╭─ GIVEN RECORDS

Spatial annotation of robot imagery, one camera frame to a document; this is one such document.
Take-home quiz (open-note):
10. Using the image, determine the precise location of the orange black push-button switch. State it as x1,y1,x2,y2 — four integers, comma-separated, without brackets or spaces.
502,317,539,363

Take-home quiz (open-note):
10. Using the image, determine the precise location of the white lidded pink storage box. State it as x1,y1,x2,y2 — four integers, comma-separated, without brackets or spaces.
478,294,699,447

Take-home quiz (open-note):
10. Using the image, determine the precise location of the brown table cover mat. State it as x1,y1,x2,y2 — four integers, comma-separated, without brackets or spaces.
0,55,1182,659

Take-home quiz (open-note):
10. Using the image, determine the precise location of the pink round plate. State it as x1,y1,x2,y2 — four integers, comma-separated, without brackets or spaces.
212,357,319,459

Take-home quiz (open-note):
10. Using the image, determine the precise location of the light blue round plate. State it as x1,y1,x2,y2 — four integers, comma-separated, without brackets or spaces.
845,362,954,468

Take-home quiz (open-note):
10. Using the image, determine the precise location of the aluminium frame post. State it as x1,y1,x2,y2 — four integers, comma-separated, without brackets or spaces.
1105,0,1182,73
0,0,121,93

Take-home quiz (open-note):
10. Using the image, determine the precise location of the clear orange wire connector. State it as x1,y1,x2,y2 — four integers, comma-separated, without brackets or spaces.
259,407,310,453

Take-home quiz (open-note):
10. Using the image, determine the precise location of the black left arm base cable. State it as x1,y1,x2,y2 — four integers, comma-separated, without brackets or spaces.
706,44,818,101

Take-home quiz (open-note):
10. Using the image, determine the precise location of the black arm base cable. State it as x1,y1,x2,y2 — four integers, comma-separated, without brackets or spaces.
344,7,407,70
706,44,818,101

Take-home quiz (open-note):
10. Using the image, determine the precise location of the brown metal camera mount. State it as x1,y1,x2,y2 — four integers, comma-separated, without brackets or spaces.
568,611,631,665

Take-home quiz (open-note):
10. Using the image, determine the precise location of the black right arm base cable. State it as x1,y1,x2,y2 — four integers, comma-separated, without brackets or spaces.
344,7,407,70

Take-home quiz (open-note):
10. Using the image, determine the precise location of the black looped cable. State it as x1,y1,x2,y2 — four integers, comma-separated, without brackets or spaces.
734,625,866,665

╰─

• THE PROBLEM
All of the data above should be duplicated exactly.

• RESPONSE BELOW
Spatial annotation of robot imagery, one camera frame to a document; this is one such document.
Take-home quiz (open-note):
10. Using the image, determine the precise location of the orange black push-button switch. State it as x1,y1,x2,y2 — four integers, comma-separated, without brackets or spaces.
502,317,539,363

Take-home quiz (open-note):
10. Using the image, determine the precise location of the white lidded pink storage box. State it as x1,y1,x2,y2 — four integers, comma-separated, without brackets or spaces.
478,294,699,447

Take-home quiz (open-note):
10. Using the image, determine the precise location of the brown table cover mat. State it as x1,y1,x2,y2 — four integers, comma-separated, without brackets or spaces.
0,55,1182,659

Take-home quiz (open-note):
10. Using the image, determine the precise location of the pink round plate. State it as x1,y1,x2,y2 — four integers, comma-separated, without brackets or spaces.
212,357,319,459

Take-home quiz (open-note):
10. Using the image, determine the precise location of the light blue round plate. State it as x1,y1,x2,y2 — four integers, comma-separated, without brackets or spaces.
845,362,954,468

Take-home quiz (open-note):
10. Using the image, determine the precise location of the aluminium frame post. State it as x1,y1,x2,y2 — four integers, comma-separated, without brackets or spaces.
1105,0,1182,73
0,0,121,93

Take-home quiz (open-note):
10. Using the image, determine the precise location of the clear orange wire connector. State it as x1,y1,x2,y2 — four integers, comma-separated, without brackets or spaces.
259,407,310,453

Take-home quiz (open-note):
10. Using the image, determine the precise location of the black left arm base cable. State it as x1,y1,x2,y2 — four integers, comma-separated, without brackets or spaces.
706,44,818,101

Take-home quiz (open-note):
10. Using the image, determine the precise location of the black arm base cable. State it as x1,y1,x2,y2 — four integers, comma-separated, without brackets or spaces.
344,7,407,70
706,44,818,101

Take-home quiz (open-note):
10. Using the image, determine the precise location of the brown metal camera mount. State it as x1,y1,x2,y2 — four integers, comma-separated, without brackets or spaces.
568,611,631,665

Take-home quiz (open-note):
10. Using the image, determine the precise location of the black right arm base cable. State it as x1,y1,x2,y2 — four integers, comma-separated, without brackets or spaces.
344,7,407,70

Take-home quiz (open-note):
10. Using the image, determine the precise location of the black looped cable. State it as x1,y1,x2,y2 — four integers, comma-separated, without brackets or spaces.
734,625,866,665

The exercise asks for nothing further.